Every line that contains the word "vertex" should be copied from the records below.

==*==

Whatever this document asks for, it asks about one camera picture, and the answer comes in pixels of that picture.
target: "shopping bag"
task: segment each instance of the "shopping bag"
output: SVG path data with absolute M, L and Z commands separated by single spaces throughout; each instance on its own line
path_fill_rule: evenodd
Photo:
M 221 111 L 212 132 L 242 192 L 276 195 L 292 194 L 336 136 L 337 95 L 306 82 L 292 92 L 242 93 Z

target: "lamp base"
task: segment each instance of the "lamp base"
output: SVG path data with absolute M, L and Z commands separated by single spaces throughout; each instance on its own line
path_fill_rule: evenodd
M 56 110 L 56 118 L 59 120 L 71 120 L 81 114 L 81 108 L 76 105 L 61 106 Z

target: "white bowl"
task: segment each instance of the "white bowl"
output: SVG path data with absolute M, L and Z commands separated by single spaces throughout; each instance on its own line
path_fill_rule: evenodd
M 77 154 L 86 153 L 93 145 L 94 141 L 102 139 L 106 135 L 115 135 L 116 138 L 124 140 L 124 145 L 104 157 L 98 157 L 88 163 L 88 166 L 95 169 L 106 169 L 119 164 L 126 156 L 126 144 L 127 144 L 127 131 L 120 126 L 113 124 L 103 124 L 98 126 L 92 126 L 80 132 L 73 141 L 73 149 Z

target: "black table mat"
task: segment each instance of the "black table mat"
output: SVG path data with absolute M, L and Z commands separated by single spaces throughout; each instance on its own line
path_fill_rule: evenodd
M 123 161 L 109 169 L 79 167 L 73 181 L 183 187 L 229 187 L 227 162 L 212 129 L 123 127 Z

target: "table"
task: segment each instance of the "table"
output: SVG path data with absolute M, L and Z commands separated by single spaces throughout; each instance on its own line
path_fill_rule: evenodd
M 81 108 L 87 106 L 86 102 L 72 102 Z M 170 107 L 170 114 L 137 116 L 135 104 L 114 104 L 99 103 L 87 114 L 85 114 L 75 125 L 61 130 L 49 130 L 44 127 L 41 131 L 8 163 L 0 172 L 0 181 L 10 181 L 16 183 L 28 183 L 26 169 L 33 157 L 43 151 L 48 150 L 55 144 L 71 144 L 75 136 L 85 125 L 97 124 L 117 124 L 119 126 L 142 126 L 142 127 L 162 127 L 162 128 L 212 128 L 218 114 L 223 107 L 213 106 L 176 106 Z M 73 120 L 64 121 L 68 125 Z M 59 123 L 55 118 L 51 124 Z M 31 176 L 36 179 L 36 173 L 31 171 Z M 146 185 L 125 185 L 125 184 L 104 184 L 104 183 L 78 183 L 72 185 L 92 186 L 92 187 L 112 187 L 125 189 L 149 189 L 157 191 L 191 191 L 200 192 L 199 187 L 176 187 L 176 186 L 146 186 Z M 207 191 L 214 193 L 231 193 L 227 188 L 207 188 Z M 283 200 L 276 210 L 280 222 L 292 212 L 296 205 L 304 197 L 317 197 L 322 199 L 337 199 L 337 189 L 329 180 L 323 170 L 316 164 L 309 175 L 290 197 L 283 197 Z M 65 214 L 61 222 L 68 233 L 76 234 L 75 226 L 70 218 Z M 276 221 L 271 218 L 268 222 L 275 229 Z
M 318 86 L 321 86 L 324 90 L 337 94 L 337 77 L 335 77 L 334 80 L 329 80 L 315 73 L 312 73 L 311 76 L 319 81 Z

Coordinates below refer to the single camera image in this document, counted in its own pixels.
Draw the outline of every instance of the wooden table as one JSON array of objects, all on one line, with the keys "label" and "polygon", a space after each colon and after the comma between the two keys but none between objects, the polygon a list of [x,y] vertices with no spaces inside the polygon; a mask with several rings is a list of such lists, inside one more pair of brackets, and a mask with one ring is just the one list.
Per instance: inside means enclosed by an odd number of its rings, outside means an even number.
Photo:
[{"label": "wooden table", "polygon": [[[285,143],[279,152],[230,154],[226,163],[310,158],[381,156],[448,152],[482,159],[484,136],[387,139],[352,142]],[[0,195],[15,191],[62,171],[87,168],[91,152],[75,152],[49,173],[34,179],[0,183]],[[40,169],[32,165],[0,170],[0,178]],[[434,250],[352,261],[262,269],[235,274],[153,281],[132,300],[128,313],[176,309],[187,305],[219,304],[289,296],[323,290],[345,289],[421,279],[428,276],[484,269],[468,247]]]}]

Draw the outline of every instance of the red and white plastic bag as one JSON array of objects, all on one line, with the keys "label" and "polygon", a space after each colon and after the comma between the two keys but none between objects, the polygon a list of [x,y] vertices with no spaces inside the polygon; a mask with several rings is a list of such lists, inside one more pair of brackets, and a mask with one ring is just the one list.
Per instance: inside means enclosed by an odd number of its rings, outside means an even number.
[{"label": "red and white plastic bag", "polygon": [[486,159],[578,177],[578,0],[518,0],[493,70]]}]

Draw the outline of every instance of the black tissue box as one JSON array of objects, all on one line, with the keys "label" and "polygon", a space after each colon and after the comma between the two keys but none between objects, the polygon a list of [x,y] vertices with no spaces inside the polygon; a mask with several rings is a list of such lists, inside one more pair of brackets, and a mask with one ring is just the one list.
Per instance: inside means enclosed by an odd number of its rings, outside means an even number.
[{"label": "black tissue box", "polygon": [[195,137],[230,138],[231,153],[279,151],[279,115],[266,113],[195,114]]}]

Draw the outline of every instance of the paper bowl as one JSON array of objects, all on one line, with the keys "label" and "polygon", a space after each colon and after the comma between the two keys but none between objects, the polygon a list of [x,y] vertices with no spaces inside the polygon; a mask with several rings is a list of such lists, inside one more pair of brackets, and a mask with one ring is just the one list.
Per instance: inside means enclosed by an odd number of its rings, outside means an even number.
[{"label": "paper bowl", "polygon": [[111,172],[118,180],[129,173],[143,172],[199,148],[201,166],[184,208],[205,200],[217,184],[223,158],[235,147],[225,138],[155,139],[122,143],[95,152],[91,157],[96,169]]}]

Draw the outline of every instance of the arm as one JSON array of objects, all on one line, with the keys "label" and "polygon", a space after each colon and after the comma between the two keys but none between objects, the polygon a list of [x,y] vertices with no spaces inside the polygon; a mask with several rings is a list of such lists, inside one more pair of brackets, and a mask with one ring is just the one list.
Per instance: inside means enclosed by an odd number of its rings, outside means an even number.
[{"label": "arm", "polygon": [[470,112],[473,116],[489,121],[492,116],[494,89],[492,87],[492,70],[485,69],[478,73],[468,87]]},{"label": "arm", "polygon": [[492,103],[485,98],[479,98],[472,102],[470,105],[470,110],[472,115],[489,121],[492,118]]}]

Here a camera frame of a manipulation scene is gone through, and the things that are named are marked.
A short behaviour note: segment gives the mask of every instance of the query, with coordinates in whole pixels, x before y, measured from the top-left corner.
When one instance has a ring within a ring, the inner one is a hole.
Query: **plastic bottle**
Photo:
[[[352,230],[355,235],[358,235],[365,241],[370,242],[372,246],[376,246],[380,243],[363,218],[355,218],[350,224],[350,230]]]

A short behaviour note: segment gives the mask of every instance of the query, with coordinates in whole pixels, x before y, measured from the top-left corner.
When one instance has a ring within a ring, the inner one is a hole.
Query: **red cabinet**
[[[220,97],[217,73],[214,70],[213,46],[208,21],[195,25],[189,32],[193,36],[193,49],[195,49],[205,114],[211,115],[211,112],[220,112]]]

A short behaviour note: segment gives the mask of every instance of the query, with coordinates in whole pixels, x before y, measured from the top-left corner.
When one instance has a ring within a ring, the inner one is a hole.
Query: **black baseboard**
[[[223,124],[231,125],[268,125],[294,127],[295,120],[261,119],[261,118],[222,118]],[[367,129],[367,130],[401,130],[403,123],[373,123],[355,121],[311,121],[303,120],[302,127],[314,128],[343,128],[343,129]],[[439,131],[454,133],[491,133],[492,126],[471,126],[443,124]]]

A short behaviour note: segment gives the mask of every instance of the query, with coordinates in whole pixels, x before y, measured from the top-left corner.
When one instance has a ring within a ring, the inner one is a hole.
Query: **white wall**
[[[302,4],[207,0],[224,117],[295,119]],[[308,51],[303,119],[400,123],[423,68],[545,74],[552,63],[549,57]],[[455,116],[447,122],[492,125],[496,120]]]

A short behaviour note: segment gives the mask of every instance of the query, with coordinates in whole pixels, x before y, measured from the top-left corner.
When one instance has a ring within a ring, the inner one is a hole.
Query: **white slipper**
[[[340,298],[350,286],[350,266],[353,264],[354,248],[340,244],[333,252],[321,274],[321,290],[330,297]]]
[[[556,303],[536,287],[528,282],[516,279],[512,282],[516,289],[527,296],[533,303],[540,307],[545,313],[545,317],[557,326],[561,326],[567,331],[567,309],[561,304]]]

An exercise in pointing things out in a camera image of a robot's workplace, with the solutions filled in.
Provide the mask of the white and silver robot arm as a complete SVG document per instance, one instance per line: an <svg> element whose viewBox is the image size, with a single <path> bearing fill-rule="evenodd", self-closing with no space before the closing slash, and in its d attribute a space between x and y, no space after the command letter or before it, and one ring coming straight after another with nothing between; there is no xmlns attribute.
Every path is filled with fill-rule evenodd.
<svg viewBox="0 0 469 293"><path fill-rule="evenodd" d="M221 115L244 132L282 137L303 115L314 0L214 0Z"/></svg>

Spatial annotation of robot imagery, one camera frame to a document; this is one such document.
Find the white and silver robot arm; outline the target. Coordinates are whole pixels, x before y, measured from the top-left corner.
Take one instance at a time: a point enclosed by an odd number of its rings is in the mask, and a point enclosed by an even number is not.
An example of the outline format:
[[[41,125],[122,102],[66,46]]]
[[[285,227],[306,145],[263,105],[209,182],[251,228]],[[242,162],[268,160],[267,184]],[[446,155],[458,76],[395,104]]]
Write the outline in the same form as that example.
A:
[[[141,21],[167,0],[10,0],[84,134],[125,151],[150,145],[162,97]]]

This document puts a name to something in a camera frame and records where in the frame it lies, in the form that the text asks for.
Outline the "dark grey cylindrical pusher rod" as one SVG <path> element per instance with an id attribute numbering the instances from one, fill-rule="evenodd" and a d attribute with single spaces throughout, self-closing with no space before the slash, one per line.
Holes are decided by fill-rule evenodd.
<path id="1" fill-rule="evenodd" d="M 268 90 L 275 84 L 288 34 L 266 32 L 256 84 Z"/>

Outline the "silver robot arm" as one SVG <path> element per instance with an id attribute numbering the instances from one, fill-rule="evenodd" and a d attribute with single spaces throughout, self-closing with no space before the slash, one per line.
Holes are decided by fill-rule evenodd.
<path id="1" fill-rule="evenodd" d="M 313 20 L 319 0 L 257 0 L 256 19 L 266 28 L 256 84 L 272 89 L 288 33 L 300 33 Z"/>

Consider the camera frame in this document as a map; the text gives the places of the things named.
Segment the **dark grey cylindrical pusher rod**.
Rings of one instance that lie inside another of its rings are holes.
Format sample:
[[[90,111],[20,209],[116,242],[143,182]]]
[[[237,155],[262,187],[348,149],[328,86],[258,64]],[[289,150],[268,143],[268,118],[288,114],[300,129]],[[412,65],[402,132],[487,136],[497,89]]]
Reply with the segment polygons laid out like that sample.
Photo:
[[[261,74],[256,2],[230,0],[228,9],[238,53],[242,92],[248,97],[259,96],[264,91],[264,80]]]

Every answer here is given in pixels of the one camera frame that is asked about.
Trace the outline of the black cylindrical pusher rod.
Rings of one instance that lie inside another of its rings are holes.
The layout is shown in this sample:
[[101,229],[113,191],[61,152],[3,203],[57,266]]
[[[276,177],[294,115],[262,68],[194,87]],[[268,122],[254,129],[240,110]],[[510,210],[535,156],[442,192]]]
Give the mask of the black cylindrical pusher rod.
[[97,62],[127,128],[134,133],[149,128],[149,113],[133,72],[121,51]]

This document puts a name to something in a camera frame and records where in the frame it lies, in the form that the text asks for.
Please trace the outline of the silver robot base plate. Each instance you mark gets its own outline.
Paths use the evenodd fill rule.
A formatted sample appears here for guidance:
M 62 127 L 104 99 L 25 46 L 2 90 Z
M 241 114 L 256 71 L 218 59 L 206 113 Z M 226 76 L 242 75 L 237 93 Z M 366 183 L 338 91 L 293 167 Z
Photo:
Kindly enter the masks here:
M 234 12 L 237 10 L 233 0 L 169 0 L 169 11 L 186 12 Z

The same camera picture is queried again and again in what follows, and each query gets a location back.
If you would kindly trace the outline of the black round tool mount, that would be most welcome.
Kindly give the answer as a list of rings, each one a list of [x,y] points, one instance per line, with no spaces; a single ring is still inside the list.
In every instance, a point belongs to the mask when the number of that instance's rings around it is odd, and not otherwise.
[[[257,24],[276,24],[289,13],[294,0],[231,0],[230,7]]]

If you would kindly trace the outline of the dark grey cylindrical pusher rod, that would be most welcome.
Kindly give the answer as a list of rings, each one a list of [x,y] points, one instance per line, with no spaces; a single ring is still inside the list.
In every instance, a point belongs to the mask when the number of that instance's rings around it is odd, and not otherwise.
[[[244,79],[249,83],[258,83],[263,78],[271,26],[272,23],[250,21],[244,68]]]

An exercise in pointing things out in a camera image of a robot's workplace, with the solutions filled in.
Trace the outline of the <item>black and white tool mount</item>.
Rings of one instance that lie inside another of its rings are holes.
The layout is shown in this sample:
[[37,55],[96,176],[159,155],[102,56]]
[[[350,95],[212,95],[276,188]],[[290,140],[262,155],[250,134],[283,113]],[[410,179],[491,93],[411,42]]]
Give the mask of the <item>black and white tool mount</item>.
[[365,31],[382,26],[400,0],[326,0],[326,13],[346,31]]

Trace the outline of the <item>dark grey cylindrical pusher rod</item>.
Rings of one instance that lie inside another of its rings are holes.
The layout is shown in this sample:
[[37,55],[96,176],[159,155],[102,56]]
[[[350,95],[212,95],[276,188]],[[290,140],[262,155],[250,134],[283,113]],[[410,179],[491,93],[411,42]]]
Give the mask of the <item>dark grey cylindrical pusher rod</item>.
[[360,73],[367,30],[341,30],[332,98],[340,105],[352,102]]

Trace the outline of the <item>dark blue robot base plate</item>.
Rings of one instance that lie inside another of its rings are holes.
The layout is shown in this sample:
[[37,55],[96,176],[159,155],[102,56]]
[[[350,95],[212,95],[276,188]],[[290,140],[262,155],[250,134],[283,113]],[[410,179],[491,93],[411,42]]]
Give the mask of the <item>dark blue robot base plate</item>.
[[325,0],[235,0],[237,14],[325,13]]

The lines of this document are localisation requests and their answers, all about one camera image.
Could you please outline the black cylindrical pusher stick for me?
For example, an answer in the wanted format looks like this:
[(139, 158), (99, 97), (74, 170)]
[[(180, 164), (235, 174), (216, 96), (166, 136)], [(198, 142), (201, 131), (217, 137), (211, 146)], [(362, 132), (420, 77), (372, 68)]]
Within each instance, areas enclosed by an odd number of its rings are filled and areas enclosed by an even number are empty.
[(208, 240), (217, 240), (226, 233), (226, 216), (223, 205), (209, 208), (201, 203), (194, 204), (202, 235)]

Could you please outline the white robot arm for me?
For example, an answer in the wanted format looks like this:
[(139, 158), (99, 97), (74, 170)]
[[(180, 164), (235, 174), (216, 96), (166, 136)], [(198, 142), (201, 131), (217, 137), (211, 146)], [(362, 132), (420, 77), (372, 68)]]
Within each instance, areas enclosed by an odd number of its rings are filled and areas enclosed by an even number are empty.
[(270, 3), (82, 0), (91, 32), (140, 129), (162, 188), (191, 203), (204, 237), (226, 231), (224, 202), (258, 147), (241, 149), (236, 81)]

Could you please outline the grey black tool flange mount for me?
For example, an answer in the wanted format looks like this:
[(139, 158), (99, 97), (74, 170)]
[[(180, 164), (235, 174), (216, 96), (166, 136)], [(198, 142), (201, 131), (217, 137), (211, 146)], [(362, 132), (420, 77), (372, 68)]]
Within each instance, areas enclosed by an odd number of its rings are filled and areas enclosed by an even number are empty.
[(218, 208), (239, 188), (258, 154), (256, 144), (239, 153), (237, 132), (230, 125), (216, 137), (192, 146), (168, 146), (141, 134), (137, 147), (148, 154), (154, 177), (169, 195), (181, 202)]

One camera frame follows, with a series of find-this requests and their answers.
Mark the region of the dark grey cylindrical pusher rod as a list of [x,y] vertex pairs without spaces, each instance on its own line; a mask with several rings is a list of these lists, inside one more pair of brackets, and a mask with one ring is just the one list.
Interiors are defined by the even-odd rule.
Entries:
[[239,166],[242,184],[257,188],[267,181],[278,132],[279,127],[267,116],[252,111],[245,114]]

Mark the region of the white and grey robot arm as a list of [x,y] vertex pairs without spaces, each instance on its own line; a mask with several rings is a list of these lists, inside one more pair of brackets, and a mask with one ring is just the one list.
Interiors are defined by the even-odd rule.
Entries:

==*==

*Answer space*.
Mark the region of the dark grey cylindrical pusher rod as a list of [x,y] vertex pairs without spaces, each instance on its own line; a mask with several rings is a list of these lists, inside one more pair of brackets, and a mask with one ring is just the one list.
Mark the region of the white and grey robot arm as a list of [x,y] vertex pairs without spaces, each instance on its own line; a mask with several rings is a list of these lists, inside one more pair of brackets, and a mask with one ring is just the one list.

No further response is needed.